In this blog post, I talk about the project of Learning Stochastic Dynamics using Diffusion models. The repository of this project will be open sourced soon.

Problem Definition

In this section we discuss the exact mathematical formulation of the learning problem. First, we start with the definition of dataset: in our dataset we assume observing $N$ 3-D trajectories of length $L$, e.g., a data sample is a tuple ${(x_i,y_i,z_i), t_i} \in \mathbb{R}^3 \times [0,T]$ where $T$ is discretized by time stamps ${t_i}_{i=1}^L$. We assume that the trajectories are sample paths of a system of stochastic ordinary differential equations (SODE), such as the stochastic Lorenz System:

$$\begin{aligned} & y \sim \mathcal{N}(0, I_{3\times 3})\\ & dx = \sigma_1(y-x) dt + \sigma_2 x dw(t)\\ & dy = (x(\rho_1 - z) - y)dt + \rho_2 y dw(t)\\ & dz = (xy - \beta_1 z)dt + \beta_2 z dw(t) \end{aligned}$$

where $dw_t$ is the Brownian motion. This is an example of chaotic system with explicit noise terms, and in particular, this system with mild noise term and proper choice of parameters, admit a global attractor. Some good properties of systems like this is that the system is Markovian near the attractor (this is known as a dissipative system). Therefore, when near the equilibrium state, we can approach this system as a Markov process and lay out the following assumption:

Assumption (Invariant Markov Kernel): We assume that the underlying stochastic process ${ X(t), t\in [0,T]}$ generating the data has an invariant transition kernel for specific time discretization. In particular, the transition kernel for a fixed $\Delta t$ is invariant with respect to start and end time. i.e.:

$$\begin{aligned} \forall t, t’\in [0,T-\Delta t], \quad T_{\Delta t} := P(X_{t+\Delta t} \mid X_t) = P(X_{t’+\Delta t} \mid X_{t’}) \end{aligned}$$

Where $P$ is the conditional distribution induced by the process. Moreover, the process a Markov process.

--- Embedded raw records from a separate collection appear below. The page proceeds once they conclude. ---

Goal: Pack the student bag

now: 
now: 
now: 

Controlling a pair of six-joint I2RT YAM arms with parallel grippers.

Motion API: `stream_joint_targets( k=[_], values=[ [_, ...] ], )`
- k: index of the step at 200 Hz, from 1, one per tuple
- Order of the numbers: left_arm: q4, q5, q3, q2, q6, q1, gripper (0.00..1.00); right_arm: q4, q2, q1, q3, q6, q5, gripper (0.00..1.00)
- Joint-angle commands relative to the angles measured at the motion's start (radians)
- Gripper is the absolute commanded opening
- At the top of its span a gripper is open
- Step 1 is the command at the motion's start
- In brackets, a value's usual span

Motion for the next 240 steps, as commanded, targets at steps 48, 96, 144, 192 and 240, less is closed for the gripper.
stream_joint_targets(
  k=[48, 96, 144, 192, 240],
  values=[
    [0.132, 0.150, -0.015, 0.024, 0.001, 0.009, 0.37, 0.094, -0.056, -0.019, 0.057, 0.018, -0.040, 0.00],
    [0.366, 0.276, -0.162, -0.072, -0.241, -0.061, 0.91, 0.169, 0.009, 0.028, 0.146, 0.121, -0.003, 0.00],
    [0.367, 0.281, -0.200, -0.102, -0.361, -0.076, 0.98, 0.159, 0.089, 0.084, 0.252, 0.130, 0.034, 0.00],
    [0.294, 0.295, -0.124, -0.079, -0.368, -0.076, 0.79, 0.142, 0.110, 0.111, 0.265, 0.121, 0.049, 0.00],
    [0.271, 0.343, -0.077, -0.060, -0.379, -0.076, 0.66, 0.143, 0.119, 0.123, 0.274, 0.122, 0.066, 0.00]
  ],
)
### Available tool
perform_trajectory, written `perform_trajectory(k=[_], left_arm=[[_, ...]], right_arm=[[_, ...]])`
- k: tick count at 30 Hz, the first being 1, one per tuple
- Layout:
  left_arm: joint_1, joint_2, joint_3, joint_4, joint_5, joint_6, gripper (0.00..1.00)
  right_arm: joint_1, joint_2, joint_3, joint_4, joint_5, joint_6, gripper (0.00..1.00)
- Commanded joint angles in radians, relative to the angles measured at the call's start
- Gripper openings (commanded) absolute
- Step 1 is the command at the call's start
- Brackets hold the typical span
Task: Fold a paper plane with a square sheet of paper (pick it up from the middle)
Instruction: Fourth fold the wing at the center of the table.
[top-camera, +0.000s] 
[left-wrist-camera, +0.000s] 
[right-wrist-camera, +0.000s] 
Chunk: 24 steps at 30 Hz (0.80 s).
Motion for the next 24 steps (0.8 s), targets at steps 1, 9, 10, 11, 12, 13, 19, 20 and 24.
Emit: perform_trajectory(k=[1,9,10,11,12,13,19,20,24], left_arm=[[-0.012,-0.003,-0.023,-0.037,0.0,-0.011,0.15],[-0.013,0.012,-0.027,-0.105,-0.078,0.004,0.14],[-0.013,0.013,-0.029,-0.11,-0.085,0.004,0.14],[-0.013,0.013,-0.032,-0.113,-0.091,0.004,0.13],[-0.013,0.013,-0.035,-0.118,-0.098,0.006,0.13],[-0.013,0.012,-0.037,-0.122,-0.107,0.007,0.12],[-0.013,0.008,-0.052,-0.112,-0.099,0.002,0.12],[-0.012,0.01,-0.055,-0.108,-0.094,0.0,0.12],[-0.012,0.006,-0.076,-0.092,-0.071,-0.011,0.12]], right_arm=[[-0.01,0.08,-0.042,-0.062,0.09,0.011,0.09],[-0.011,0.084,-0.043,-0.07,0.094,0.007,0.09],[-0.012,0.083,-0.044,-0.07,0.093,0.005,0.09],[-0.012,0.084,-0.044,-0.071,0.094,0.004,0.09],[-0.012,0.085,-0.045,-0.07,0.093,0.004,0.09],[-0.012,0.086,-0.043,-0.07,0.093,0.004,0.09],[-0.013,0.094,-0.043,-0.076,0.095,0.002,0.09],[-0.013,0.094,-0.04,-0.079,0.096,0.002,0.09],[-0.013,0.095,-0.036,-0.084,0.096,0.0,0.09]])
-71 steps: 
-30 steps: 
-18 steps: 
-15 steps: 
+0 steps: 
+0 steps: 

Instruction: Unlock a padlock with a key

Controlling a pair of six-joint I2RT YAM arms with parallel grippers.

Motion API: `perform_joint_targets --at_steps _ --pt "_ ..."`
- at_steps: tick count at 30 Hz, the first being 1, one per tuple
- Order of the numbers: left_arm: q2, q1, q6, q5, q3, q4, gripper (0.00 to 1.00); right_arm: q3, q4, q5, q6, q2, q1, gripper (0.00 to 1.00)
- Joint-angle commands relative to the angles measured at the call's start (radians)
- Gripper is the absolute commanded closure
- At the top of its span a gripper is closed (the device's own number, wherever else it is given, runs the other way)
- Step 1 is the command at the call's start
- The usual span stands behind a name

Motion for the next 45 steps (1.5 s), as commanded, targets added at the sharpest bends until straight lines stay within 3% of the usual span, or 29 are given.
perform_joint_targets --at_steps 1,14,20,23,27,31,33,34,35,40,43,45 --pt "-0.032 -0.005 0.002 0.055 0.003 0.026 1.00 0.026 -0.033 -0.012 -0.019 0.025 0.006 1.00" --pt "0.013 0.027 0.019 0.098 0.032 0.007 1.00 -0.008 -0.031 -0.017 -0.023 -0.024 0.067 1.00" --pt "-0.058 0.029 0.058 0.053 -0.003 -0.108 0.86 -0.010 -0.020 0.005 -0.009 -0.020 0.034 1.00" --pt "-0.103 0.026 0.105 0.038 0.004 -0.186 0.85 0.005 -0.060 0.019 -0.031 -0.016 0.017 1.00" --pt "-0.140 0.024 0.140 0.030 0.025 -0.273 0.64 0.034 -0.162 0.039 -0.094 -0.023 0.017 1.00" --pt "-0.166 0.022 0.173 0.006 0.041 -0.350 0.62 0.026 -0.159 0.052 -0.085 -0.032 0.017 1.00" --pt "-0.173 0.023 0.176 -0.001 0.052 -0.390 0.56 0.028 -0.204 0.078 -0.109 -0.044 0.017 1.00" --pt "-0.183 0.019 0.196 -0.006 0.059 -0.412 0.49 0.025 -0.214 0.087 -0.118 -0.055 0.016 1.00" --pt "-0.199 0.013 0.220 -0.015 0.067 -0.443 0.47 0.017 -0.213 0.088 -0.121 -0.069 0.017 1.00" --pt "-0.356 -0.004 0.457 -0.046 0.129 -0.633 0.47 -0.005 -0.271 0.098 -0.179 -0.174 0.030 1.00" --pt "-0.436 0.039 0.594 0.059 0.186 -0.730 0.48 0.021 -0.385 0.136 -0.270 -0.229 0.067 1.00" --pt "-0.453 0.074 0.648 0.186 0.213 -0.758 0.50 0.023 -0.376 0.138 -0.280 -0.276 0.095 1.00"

This way we can slice the time series observed into equal chunks and try to learn the transition kernel by formulating it as a supervised learning problem. In this supervised learning problem, taking a specific discretization $\delta t$, we observe tuples of the form ${(x_i,y_i,z_i), (x_{i’}, y_{i’}, z_{i’})}$, which are realizations of the random variable $X(t)$ at time $t$ and $t+\Delta t$, respectively. Using these empirically observed pairs, or goal is to uncover the invariant transition kernel $T_{\Delta t}$, and we aim to learn this kernel using diffusion model. Suppose the dynamic and $\Delta t$ is fixed, i.e., the transition kernel $T$ is fixed. Given data ${(X_{t_i}, X_{t_i+\Delta t})}_i$, can we train a model to approximate the transition kernel? The model input is $(X,\xi)$, where $\xi$ is random noise, the output is the random variable sampled from the target distribution induced by the kernel.

Conditional Diffusion Model

The approach for this problem is rather straightforward. To learn the kernel and to capture the stochastic nature of this process, we decide to use Conditional Diffusion Models:

  • We use diffusion models since they are known to be effective approximators for probability distributions.
  • We use conditional models, since the transition kernel $P(X_{t+\Delta t} \mid X_t)$ depends on the state $X_t$.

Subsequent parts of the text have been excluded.